Algorithm Struggles with Separating Satire from Factual News

If you spend any time at all on social media, you know how difficult it can be sometimes to tell what is a real story and what is just clickbait. And it’s been shown in several studies that different age groups are fooled at different rates by fake news postings. It seems even AI can’t tell what’s real 100% of the time. But it’s getting closer.

A team of programmers asked their AI to spot the difference between satire and fake news, and pondered how it might be done. According to a recent article, it usually comes down to semantic and linguistic differences, but the nuances can be tough to spot. That’s why researchers at George Washington University, Amazon AWS AI, and startup AdVerifai investigated a machine learning approach to classifying misleading speech. They say the AI model they developed, which outperformed the baseline, lays the groundwork for the study of other linguistic features.

Their work follows that of MIT’s Computer Science and Artificial Intelligence Laboratory (CSAIL), which earlier this year architected an AI model that could decide whether a source is accurate or politically prejudiced.

The researchers leveraged a statistical technique called principal component analysis to convert potentially correlated metrics into uncorrelated variables (or principal components), which they used in two logistic regression models (functions that model the probability of certain classes) with the fake and satire labels their dependent variables. Next, they evaluated the models’ performance on a corpus containing 283 fake news stories and 203 satirical stories that had been verified by hand.

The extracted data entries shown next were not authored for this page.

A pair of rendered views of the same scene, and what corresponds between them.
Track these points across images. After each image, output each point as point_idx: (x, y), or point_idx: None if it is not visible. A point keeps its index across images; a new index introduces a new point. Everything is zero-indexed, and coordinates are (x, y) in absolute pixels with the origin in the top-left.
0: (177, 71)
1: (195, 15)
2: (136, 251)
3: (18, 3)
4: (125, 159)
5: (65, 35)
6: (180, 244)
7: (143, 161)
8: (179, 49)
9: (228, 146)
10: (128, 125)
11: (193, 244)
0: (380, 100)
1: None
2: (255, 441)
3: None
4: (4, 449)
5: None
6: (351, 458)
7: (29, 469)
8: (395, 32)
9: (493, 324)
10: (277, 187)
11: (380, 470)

The top-performing algorithm achieved a 0.78 score, with 1 a perfect score, while revealing that satirical articles tended to be more sophisticated (and less easy to read) than fake news articles.

“Overall, our contributions, with the improved classification accuracy and toward the understanding of nuances between fake news and satire, carry great implications with regard to the delicate balance of fighting misinformation while protecting free speech,” they wrote.

The article explains how fake news sites have begun claiming to be satirical making it harder for their AI to pick up. In future work, the researchers plan to study linguistic cues such as absurdity, incongruity and other humor-related features.